== Information ==
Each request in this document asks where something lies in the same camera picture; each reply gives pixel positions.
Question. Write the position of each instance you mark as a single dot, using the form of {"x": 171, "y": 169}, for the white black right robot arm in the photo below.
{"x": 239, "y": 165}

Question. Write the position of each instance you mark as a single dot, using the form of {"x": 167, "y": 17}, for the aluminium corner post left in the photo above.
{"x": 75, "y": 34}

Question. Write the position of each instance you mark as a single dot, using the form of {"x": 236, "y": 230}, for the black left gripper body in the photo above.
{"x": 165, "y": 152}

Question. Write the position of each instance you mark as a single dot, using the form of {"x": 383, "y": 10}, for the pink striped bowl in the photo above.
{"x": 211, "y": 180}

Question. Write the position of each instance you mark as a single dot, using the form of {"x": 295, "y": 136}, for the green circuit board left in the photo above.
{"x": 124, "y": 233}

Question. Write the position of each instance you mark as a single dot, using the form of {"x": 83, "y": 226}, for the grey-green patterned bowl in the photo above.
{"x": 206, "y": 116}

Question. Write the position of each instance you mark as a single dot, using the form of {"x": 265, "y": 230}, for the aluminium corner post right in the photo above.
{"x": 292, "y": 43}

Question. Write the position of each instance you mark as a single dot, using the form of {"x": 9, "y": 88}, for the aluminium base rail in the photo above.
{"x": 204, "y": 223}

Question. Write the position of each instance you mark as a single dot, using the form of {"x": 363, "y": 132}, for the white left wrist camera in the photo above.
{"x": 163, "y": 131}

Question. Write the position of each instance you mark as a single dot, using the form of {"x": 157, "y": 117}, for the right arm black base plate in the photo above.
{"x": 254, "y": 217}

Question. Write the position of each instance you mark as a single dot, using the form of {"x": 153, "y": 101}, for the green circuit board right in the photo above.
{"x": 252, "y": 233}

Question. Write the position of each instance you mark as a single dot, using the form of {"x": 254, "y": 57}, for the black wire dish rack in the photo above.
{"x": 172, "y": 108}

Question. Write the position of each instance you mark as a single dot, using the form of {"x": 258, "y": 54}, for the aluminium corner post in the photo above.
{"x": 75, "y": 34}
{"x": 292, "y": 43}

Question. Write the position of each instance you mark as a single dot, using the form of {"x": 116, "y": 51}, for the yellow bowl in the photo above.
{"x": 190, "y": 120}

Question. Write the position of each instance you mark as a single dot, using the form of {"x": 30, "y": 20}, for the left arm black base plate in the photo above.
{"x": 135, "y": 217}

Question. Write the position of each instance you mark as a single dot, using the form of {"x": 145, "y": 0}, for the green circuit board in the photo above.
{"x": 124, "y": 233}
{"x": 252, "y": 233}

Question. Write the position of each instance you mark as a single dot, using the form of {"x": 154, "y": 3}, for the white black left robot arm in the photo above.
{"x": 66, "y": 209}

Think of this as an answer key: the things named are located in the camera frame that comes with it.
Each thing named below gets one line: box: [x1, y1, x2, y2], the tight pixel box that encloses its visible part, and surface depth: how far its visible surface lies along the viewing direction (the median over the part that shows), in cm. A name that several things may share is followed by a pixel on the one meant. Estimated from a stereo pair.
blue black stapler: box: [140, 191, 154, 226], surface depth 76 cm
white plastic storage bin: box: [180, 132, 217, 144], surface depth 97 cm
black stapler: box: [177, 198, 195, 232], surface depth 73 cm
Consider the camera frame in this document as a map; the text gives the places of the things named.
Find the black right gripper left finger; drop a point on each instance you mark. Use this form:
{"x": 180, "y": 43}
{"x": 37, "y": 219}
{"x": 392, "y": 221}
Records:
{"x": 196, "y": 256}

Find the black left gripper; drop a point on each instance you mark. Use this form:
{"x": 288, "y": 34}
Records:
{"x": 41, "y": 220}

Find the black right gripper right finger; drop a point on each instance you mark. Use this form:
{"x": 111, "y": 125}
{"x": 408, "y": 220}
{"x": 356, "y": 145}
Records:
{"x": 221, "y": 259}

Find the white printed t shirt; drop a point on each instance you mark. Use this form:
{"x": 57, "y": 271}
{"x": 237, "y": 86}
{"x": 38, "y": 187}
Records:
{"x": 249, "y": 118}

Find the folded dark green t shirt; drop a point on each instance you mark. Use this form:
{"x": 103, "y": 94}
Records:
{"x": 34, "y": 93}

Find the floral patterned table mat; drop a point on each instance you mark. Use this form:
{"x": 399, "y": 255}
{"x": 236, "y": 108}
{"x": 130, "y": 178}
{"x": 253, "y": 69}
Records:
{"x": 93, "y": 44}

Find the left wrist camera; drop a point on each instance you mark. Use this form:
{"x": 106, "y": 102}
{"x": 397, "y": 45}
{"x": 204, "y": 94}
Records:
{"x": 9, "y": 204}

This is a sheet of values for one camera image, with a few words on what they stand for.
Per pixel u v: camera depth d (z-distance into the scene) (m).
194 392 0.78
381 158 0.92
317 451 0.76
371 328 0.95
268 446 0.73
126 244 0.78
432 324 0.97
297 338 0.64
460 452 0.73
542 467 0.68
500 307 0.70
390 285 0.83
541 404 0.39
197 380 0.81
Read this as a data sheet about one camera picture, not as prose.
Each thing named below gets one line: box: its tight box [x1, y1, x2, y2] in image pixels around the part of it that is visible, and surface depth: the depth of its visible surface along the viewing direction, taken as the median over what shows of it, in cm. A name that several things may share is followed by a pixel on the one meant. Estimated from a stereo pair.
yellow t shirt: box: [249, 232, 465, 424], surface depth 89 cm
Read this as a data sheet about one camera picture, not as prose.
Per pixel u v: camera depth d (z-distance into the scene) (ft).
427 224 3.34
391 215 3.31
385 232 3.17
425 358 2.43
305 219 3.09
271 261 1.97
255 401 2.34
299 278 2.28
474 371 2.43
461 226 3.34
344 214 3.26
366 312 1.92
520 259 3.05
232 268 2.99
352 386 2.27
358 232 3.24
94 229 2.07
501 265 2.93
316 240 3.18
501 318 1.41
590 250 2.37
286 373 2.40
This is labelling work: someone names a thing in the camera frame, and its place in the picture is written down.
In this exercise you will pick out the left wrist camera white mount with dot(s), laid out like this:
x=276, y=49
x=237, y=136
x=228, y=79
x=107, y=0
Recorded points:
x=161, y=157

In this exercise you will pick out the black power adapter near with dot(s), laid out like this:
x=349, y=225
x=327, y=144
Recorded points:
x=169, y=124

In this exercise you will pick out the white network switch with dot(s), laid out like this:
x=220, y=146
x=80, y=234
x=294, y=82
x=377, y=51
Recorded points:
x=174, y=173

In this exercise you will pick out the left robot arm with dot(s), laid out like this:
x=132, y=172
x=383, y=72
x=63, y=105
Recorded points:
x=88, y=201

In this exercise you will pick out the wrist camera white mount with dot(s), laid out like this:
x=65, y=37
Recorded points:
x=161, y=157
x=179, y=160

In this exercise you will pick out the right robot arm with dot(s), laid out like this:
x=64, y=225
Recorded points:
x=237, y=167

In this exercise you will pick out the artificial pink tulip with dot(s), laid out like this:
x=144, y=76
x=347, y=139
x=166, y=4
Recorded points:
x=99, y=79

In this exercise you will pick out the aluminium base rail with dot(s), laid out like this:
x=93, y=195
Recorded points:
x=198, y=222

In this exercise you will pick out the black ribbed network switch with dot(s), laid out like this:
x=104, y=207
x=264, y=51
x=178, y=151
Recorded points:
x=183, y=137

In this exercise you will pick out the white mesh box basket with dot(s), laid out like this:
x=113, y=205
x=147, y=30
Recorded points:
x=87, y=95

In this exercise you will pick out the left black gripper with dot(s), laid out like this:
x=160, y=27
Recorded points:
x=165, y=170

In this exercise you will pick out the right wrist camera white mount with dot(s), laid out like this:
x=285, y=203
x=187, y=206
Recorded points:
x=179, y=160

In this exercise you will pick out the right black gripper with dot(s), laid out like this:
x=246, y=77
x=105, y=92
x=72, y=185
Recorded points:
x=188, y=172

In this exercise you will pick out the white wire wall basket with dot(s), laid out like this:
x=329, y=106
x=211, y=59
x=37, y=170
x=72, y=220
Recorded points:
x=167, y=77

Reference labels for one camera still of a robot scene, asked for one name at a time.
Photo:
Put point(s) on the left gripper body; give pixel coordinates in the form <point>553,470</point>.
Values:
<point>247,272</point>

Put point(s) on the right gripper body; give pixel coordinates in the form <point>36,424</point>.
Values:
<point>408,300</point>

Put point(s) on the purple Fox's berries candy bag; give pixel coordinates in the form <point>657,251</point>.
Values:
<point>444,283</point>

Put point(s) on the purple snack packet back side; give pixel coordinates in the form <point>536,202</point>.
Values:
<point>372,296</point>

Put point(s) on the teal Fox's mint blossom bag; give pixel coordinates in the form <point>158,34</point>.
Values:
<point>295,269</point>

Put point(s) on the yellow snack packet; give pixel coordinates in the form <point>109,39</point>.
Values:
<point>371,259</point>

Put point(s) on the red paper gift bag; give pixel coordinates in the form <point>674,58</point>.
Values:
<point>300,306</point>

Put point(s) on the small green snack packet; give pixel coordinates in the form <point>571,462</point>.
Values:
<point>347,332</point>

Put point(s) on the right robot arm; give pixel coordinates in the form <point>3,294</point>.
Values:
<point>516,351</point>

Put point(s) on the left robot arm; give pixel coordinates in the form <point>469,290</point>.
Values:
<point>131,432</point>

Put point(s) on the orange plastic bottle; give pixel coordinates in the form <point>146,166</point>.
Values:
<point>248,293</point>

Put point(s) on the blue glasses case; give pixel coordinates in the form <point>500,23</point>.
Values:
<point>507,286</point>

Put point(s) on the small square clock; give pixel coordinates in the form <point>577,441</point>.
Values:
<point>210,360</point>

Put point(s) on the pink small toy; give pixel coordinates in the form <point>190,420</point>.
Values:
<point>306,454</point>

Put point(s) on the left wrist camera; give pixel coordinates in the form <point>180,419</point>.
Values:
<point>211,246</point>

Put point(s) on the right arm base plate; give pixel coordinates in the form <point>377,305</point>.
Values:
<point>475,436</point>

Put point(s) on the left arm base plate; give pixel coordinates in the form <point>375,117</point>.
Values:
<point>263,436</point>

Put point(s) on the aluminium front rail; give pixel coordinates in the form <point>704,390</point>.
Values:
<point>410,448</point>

== What is expected ==
Isolate each line of the listing above that includes "small". Copy it.

== Exercise output ==
Put point(s) on the small green snack packet; give pixel coordinates in the form <point>571,462</point>.
Put point(s) on the small square clock; give pixel coordinates in the form <point>577,441</point>.
Put point(s) on the pink small toy; give pixel coordinates in the form <point>190,420</point>.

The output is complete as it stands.